Exercise objective:
Go through the listing below from the line containing "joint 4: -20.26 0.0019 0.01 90" to its last line, retyping each line exactly and nothing else.

BEGIN

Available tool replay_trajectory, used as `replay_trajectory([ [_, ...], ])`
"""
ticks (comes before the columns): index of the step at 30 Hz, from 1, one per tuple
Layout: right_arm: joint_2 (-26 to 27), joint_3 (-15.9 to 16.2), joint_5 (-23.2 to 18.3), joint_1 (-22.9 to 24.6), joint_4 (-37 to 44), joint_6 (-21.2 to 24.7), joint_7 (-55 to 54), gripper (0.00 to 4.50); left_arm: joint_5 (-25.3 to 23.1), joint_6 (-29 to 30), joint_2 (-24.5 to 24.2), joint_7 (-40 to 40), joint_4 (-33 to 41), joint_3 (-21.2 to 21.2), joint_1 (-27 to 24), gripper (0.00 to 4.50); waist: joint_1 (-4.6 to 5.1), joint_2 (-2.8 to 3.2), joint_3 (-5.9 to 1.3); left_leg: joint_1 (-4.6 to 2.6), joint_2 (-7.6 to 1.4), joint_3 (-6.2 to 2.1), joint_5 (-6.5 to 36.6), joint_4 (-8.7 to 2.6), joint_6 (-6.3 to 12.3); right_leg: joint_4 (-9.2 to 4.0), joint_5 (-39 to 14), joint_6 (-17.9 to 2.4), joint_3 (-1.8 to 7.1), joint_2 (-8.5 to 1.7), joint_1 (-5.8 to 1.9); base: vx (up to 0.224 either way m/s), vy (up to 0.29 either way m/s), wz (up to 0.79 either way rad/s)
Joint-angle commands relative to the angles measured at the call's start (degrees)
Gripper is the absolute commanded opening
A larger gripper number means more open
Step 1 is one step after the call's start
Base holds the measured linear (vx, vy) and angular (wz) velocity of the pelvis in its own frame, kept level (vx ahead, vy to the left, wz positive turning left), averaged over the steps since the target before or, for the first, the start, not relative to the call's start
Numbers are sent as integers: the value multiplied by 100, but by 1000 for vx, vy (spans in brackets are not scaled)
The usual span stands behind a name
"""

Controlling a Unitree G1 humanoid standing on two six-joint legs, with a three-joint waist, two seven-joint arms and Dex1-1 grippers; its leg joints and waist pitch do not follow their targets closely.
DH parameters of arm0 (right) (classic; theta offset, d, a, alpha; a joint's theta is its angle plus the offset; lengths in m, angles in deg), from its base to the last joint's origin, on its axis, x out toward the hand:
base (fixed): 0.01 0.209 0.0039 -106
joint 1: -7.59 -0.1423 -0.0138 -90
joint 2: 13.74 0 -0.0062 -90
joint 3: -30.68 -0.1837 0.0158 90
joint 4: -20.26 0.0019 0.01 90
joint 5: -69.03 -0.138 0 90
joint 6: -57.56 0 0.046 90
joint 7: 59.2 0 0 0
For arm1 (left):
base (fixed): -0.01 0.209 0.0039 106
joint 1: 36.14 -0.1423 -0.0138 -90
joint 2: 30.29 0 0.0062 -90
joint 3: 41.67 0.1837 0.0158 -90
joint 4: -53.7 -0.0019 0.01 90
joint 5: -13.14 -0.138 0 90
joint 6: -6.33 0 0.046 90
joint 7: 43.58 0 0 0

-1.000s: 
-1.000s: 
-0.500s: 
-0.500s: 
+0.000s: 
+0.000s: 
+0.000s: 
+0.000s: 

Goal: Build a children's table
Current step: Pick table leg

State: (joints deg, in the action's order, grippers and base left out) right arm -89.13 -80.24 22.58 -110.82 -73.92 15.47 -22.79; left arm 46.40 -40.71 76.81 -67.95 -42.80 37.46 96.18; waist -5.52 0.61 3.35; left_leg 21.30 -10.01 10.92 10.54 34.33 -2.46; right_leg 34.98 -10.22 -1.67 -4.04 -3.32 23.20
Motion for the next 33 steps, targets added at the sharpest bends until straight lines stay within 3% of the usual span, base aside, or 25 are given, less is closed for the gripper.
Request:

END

Answer to this exercise:
joint 4: -20.26 0.0019 0.01 90
joint 5: -69.03 -0.138 0 90
joint 6: -57.56 0 0.046 90
joint 7: 59.2 0 0 0
For arm1 (left):
base (fixed): -0.01 0.209 0.0039 106
joint 1: 36.14 -0.1423 -0.0138 -90
joint 2: 30.29 0 0.0062 -90
joint 3: 41.67 0.1837 0.0158 -90
joint 4: -53.7 -0.0019 0.01 90
joint 5: -13.14 -0.138 0 90
joint 6: -6.33 0 0.046 90
joint 7: 43.58 0 0 0

-1.000s: 
-1.000s: 
-0.500s: 
-0.500s: 
+0.000s: 
+0.000s: 
+0.000s: 
+0.000s: 

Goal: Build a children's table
Current step: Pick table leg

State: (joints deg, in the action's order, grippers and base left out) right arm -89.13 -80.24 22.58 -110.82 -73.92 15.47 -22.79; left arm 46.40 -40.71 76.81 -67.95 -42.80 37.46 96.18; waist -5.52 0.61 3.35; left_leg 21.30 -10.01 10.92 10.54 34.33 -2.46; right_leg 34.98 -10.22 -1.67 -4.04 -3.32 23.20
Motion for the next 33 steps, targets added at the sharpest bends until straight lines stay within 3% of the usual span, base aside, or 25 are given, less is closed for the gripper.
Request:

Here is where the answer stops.